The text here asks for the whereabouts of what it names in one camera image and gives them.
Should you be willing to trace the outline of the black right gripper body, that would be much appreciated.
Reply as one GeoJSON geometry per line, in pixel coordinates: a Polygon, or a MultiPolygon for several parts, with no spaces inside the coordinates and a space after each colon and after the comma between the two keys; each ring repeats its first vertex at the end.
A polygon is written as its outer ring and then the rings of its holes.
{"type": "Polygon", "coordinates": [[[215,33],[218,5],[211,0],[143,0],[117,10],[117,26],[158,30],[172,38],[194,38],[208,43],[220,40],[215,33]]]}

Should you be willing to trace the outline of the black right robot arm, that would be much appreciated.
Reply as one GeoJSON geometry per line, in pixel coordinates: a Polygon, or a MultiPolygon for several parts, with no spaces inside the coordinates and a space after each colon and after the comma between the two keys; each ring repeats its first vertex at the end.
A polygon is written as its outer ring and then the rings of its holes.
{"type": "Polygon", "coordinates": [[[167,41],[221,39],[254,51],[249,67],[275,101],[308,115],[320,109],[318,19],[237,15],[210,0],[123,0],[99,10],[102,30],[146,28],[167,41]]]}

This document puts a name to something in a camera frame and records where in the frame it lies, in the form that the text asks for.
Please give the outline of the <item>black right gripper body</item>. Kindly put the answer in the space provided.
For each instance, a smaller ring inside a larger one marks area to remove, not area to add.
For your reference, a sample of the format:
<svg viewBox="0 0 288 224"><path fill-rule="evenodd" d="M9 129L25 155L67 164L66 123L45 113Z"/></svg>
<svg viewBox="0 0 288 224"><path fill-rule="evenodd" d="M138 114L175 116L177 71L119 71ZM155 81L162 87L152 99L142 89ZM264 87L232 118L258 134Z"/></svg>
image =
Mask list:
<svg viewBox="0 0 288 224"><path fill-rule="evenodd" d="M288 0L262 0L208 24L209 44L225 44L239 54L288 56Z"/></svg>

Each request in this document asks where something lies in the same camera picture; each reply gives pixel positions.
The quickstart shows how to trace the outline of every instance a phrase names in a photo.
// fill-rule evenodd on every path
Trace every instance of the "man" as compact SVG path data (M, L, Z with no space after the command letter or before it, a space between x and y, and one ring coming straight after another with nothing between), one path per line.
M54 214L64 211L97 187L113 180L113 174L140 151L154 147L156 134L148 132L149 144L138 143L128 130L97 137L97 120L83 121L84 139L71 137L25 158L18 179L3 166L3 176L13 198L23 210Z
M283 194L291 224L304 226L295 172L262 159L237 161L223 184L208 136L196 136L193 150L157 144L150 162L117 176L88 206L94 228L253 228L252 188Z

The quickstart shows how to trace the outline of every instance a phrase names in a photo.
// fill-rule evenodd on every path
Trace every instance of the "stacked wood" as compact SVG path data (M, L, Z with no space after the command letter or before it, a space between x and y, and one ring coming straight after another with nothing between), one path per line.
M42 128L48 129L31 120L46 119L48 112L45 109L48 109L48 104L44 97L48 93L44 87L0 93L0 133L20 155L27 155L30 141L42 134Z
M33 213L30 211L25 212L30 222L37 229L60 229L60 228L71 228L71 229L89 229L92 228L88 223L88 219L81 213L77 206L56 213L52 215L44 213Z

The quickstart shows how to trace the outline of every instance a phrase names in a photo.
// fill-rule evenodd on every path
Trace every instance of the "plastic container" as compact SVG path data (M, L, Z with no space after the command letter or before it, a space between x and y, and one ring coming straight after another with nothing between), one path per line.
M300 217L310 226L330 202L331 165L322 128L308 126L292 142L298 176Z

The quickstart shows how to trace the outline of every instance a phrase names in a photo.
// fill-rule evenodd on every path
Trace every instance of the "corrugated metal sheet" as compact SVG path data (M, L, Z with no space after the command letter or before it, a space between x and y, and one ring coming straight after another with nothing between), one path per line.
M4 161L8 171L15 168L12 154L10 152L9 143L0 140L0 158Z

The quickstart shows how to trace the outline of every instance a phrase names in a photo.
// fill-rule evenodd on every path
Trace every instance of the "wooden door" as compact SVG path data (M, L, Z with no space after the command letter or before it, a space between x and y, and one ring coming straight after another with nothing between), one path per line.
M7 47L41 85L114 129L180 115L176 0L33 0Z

--------------------------------------------------

PROBLEM ▸ Repeat the records above with every character intact.

WRITTEN ANSWER ▸
The text here asks for the whereabouts of what it names in one camera image and gives them.
Should you be willing to trace the outline of the black right gripper body, that would be much appreciated.
Reply as one GeoJSON geometry per line, in pixel coordinates: a Polygon, or a MultiPolygon for several parts, with no spaces inside the coordinates and a space after each colon and after the comma between the two keys; each ring repeats its first vertex at the end.
A polygon is written as its outer ring and then the rings of its holes.
{"type": "Polygon", "coordinates": [[[215,33],[218,5],[211,0],[143,0],[117,10],[117,26],[158,30],[172,38],[194,38],[208,43],[220,40],[215,33]]]}

Should you be willing to trace the outline of the black right robot arm, that would be much appreciated.
Reply as one GeoJSON geometry per line, in pixel coordinates: a Polygon, or a MultiPolygon for several parts, with no spaces inside the coordinates and a space after each colon and after the comma between the two keys; each ring repeats its first vertex at the end.
A polygon is written as its outer ring and then the rings of its holes.
{"type": "Polygon", "coordinates": [[[167,41],[221,39],[254,51],[249,67],[275,101],[308,115],[320,109],[318,19],[237,15],[210,0],[123,0],[99,10],[102,30],[146,28],[167,41]]]}

This document puts a name to something in a camera frame and records where in the frame it lies, in the form that the text asks for.
Please give the outline of the <item>black right gripper body</item>. Kindly put the answer in the space provided.
For each instance, a smaller ring inside a larger one marks area to remove, not area to add.
For your reference, a sample of the format:
<svg viewBox="0 0 288 224"><path fill-rule="evenodd" d="M9 129L25 155L67 164L66 123L45 113Z"/></svg>
<svg viewBox="0 0 288 224"><path fill-rule="evenodd" d="M138 114L175 116L177 71L119 71ZM155 81L162 87L152 99L142 89ZM264 87L232 118L258 134Z"/></svg>
image =
Mask list:
<svg viewBox="0 0 288 224"><path fill-rule="evenodd" d="M288 0L262 0L208 24L209 44L225 44L239 54L288 56Z"/></svg>

Each request in this document asks where something lies in the same camera picture; each reply gives pixel positions.
The quickstart shows how to trace the outline of every instance a phrase names in a photo.
// fill-rule evenodd on every path
Trace every instance of the "man" as compact SVG path data (M, L, Z with no space after the command letter or before it, a space between x and y, and one ring coming straight after another with nothing between), one path per line.
M54 214L64 211L97 187L113 180L113 174L140 151L154 147L156 134L148 132L149 144L138 143L128 130L97 137L97 120L83 121L84 139L71 137L25 158L18 179L3 166L3 176L13 198L23 210Z
M283 194L291 224L304 226L295 172L262 159L237 161L223 184L208 136L196 136L193 150L157 144L150 162L117 176L88 206L94 228L253 228L252 188Z

The quickstart shows how to trace the outline of every instance a phrase names in a photo.
// fill-rule evenodd on every path
Trace every instance of the "stacked wood" as compact SVG path data (M, L, Z with no space after the command letter or before it, a space between x and y, and one ring coming straight after another with nothing between), one path per line.
M42 128L48 129L31 120L46 119L48 112L45 109L48 109L48 104L44 97L48 93L44 87L0 93L0 133L20 155L27 155L30 141L42 134Z
M33 213L30 211L25 212L30 222L37 229L60 229L60 228L71 228L71 229L89 229L92 228L88 223L88 219L81 213L77 206L56 213L52 215L44 213Z

The quickstart shows how to trace the outline of every instance a phrase names in a photo.
// fill-rule evenodd on every path
Trace every instance of the "plastic container" as compact SVG path data (M, L, Z with no space after the command letter or before it, a space between x and y, and one ring coming straight after another with nothing between), one path per line.
M300 217L310 226L330 202L331 165L322 128L308 126L292 142L298 176Z

The quickstart shows how to trace the outline of every instance a phrase names in a photo.
// fill-rule evenodd on every path
Trace every instance of the "corrugated metal sheet" as compact SVG path data (M, L, Z with no space after the command letter or before it, a space between x and y, and one ring coming straight after another with nothing between), one path per line.
M4 161L8 171L15 168L12 154L10 152L9 143L0 140L0 158Z

The quickstart shows how to trace the outline of every instance a phrase names in a photo.
// fill-rule evenodd on every path
Trace every instance of the "wooden door" as compact SVG path data (M, L, Z with no space after the command letter or before it, a space between x and y, and one ring coming straight after another with nothing between), one path per line.
M7 47L41 85L114 129L180 115L176 0L33 0Z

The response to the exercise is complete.